The five case studies show that the framework can indeed be used for organization implementation modeling. The prototype shows that it is possible to design software in which implementation choices can be made explicit, while allowing for future change. However, reflecting on the goals of the framework:

  • The case studies are limited to public organizations. Case studies at commercial organizations should be performed in order to investigate whether they reveal new OIVs.

  • Although the framework already enables assessing whether software (can) support the OIVs, it is worthwhile to investigate whether a thorough method for the assessment of IT agility can be designed.

  • More research is needed to investigate whether it is possible, relevant and worthwhile to support all OIVs in software, preferably in a way that does not create combinatorial effects and consequently allowing future change without growing efforts.

  • Also, more research is needed to investigate whether agile organizations without or with little combinatorial effects can be designed, enabling the agile enterprise, based on this framework.

The original framework [13] contained a layer called ICT and other means. In subsequent work, OIVs in this layer did not receive much attention. In fact, they are now aggregated in just two OIVs in the Means layer. It might be worthwhile to put more effort in finding detailed design choices in this layer, e.g. by looking at methods and modeling languages that are more focused on this layer, such as ArchiMate [43, 44].

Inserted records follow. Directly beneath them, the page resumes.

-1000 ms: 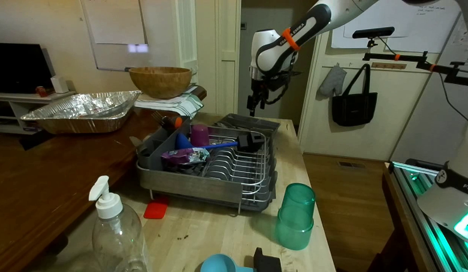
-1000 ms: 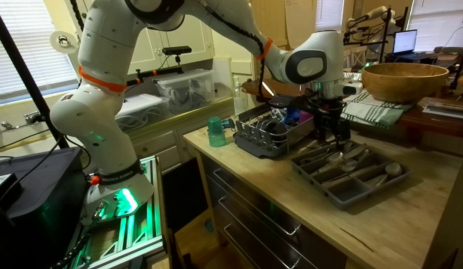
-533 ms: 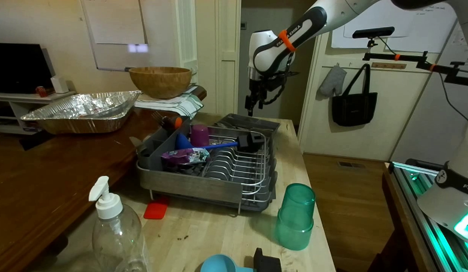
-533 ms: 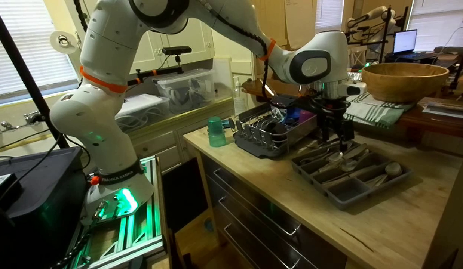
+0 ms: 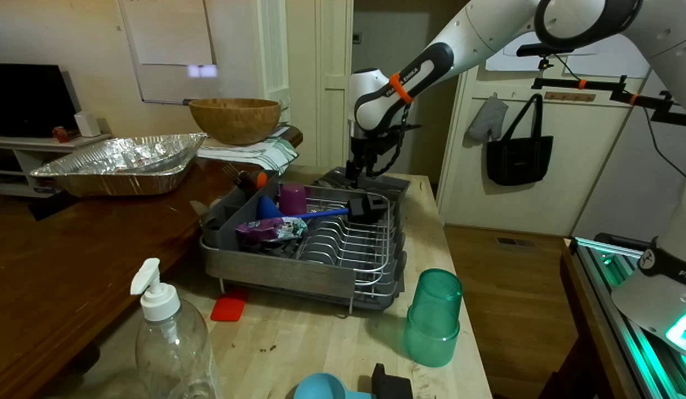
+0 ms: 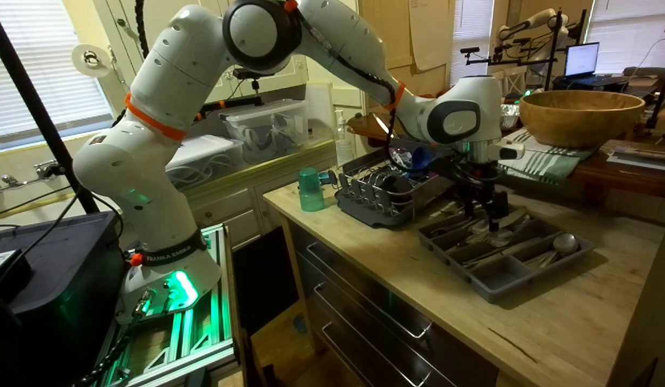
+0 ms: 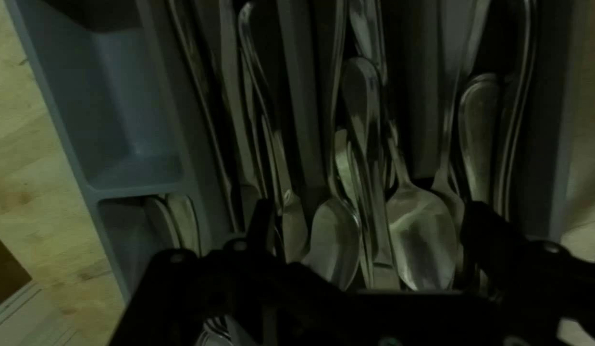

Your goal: Put the fork in the drying rack

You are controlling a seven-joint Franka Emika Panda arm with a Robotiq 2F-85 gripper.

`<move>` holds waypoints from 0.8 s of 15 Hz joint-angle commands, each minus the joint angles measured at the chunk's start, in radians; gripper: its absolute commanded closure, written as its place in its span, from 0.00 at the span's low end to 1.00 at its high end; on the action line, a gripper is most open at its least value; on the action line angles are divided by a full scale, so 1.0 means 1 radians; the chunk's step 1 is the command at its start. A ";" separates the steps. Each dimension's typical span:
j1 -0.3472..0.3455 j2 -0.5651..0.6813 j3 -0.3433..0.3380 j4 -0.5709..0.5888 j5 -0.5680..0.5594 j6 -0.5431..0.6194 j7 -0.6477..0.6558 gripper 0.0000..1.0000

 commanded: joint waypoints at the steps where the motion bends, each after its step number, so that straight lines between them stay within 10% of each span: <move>1: 0.000 0.148 -0.003 0.188 0.005 -0.073 0.035 0.10; 12: -0.011 0.266 -0.002 0.398 0.006 -0.169 0.048 0.00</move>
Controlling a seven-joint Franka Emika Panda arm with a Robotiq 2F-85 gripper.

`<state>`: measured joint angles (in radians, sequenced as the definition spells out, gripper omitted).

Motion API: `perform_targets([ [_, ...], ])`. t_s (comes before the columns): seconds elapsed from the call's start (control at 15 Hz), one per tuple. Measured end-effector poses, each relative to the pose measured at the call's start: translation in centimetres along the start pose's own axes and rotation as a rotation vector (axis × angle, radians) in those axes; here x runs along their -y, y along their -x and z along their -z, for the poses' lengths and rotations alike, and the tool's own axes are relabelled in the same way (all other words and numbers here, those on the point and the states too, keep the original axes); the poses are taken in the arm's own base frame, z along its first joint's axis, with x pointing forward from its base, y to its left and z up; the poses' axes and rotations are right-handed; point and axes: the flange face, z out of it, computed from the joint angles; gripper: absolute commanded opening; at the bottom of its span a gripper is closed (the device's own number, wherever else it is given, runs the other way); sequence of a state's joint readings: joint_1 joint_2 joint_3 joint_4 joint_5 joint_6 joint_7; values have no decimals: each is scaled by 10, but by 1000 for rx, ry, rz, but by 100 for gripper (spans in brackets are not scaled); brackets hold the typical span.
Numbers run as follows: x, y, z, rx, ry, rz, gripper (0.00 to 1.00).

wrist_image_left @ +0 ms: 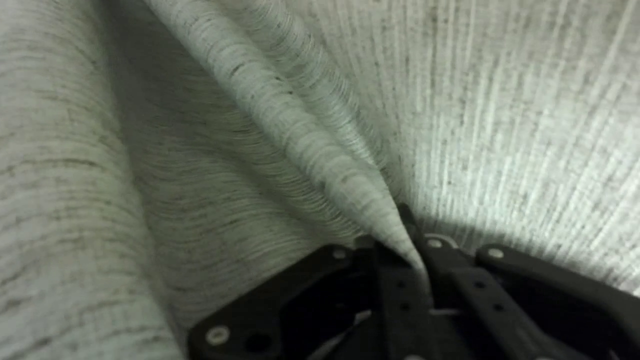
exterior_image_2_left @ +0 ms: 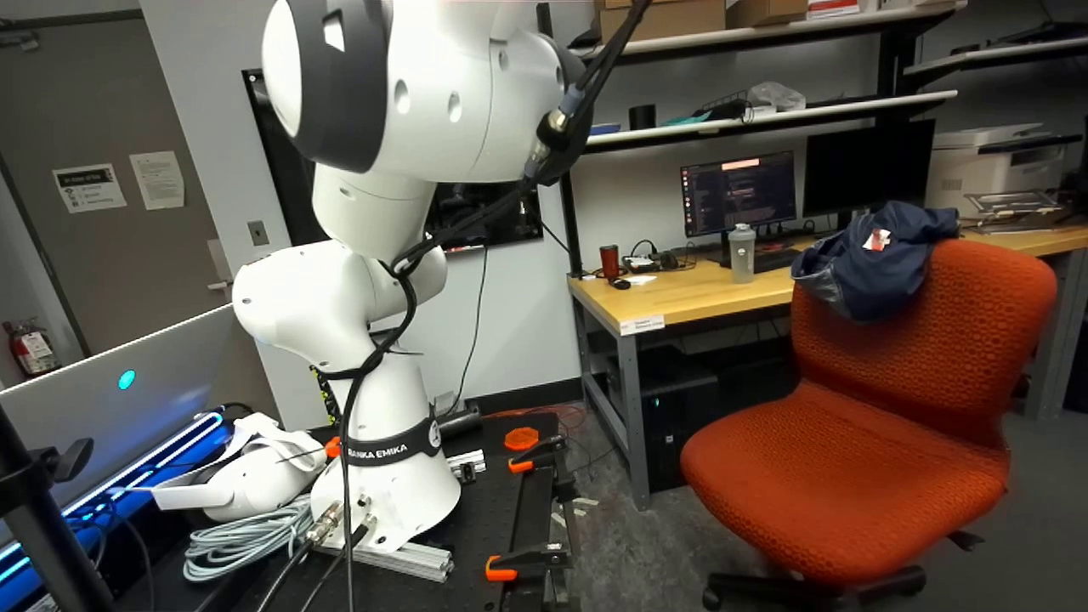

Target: Move the curtains to the right

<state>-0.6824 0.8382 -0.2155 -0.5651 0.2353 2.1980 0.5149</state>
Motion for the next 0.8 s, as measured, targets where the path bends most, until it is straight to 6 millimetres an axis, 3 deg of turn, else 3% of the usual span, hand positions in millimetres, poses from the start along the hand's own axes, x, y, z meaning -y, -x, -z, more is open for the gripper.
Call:
perform_targets([
  [0.4, 57, 36, 0, 23, -84, 104, 0],
  [0.8, 80, 50, 8, 16, -109, 136, 2],
])
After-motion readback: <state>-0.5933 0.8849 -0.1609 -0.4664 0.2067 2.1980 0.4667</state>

As shown in Subsect. 4.6, research in the operation layer shows that there might be some generic actor roles that should be implemented in every organization. Extending the prototype might be helpful to find all OIVs and other concepts in the operation layer. Moreover, a generic DEMO Construction Model could be made of the concepts in that layer, or maybe even for every process in the organization that is concerned with designing the organizations ontology, implementation and operation.

The prototype has not yet incorporated revocation patterns [45]. Though other researchers have put effort in translating the transaction pattern, including revocations, to software [11, 46], additional research is required to investigate the impact of organization implementation (variables) on revocation, especially when implemented in software. Additionally, the topic of time outs has to be addressed, both in organization and ICT.